▸ Task objective
Please give back the lines from the line containing "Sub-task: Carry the" through the end of the listing below, exactly as written and without pictures.

* * * * *

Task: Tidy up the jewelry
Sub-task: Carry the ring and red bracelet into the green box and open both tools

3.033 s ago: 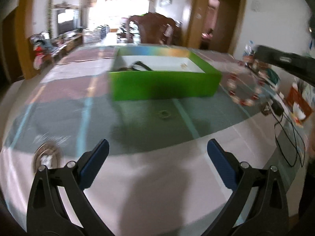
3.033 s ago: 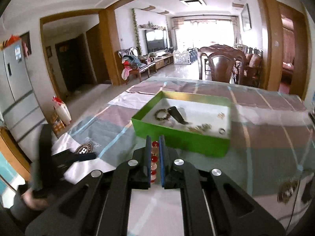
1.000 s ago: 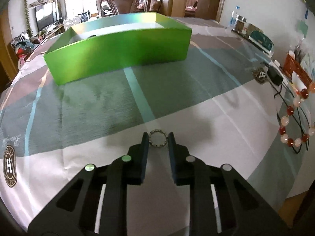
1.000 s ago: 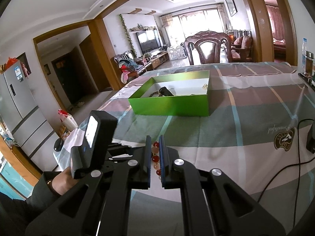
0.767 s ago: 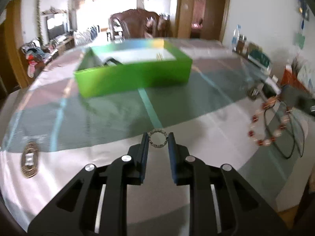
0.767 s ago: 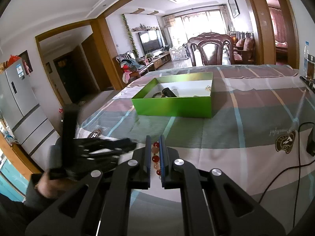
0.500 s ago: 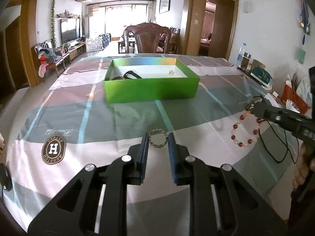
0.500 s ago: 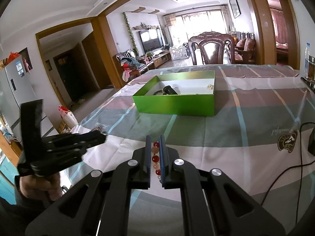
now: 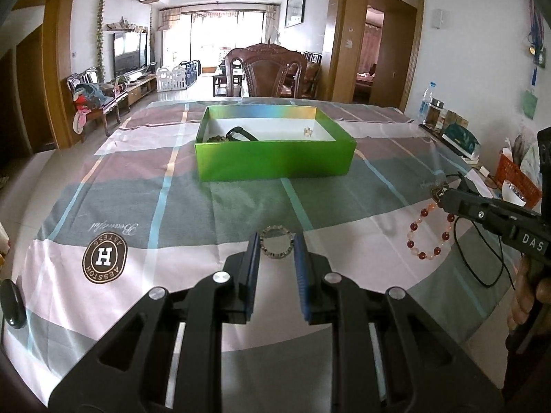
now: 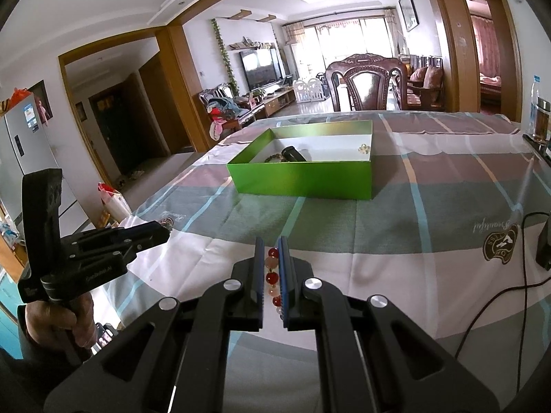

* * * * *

▸ Task answer
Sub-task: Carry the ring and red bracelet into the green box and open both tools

3.033 s ago: 
3.033 s ago: 
1.000 s ago: 
1.000 s ago: 
0.767 s ago: 
0.767 s ago: 
0.500 s ago: 
0.500 s ago: 
now: 
now: 

No further output remains.